А петлюровцы пользуются случаем и захватывают иногда наш город, чтобы потом снова удрать к Пилсудскому. Вот и сегодня они думают, что захватили красных врасплох. А какое там врасплох, когда уже ночью в городе не было ни одного красноармейца!

Раз за разом, не жалея снарядов, петлюровцы все чаще и громче бьют изо всех своих орудий по опустевшему городу.


Под вечер мы проходим по бульвару.

Свернули с главной аллеи бульвара на тропинку, вниз к скалистому обрыву. Оська шагает первым. Он босой, в полотняной рубахе, в клетчатых брюках «Макс Линдер».

Внезапно, словно занозив ногу, Оська замирает на месте.

Перед, нами, уткнувшись лицом в густую траву, лежит петлюровец. Сбоку на ремне у него желтеет кобура. Петлюровец спит, вяло раскинув в стороны ноги в блестящих ботфортах.

Тут же неподалеку валяются огрызки белого хлеба, прозрачная кожура колбасы, обрывки газетной бумаги и яичная скорлупа. Рядом с папахой — пустая бутылка с красным ярлыком. Теперь все понятно!

Нахлебавшись румынского спирта-ректификата, петлюровец уснул на тропинке, так и не добравшись до казармы.

— То пьяный! Нажрался, как кабан! — шепнул я Оське.

Оська кивнул головой. Приложил, к губам палец. Что такое? Тихо, на цыпочках, подкрадывается к петлюровцу. И сразу же наклонился. Потихоньку отстегнул тугое ухо кобуры.

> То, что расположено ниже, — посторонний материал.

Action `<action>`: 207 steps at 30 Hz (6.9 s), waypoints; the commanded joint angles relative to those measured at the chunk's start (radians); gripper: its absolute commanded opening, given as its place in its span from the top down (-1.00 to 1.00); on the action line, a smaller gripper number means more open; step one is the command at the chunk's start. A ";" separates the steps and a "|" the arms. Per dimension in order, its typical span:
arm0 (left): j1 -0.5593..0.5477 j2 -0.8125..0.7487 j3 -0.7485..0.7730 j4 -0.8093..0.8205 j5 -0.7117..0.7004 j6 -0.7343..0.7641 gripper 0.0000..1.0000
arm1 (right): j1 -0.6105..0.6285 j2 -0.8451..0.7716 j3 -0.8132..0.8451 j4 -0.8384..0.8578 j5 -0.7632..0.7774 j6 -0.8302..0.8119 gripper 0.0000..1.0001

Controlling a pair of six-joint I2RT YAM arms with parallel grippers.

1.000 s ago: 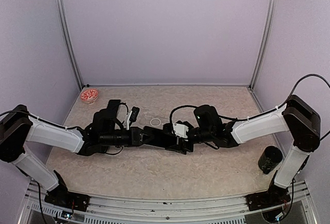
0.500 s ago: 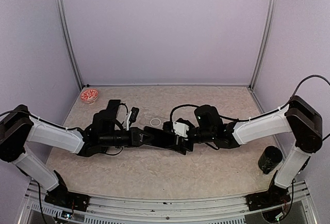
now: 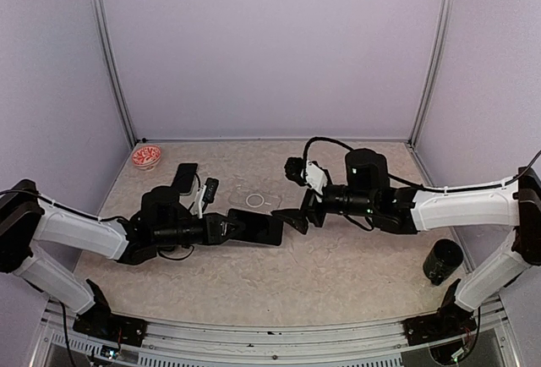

Мне жутко и за себя и за Оську. А вдруг петлюровец проснется? Пропали мы тогда!

Мне хочется крикнуть Оське: «Стой, положи назад, удерем!». Еще не поздно бросить револьвер в траву. Можно шмыгнуть в кусты и добежать к оврагу.

«Положи обратно! Положи обратно!» — шепчу я про себя, И зубы мои постукивают от испуга. Но уже поздно!

Я вижу, как дрожат пальцы Оськи и как трясется, словно живой, на ладони брата выползающий из кобуры длинный синий револьвер.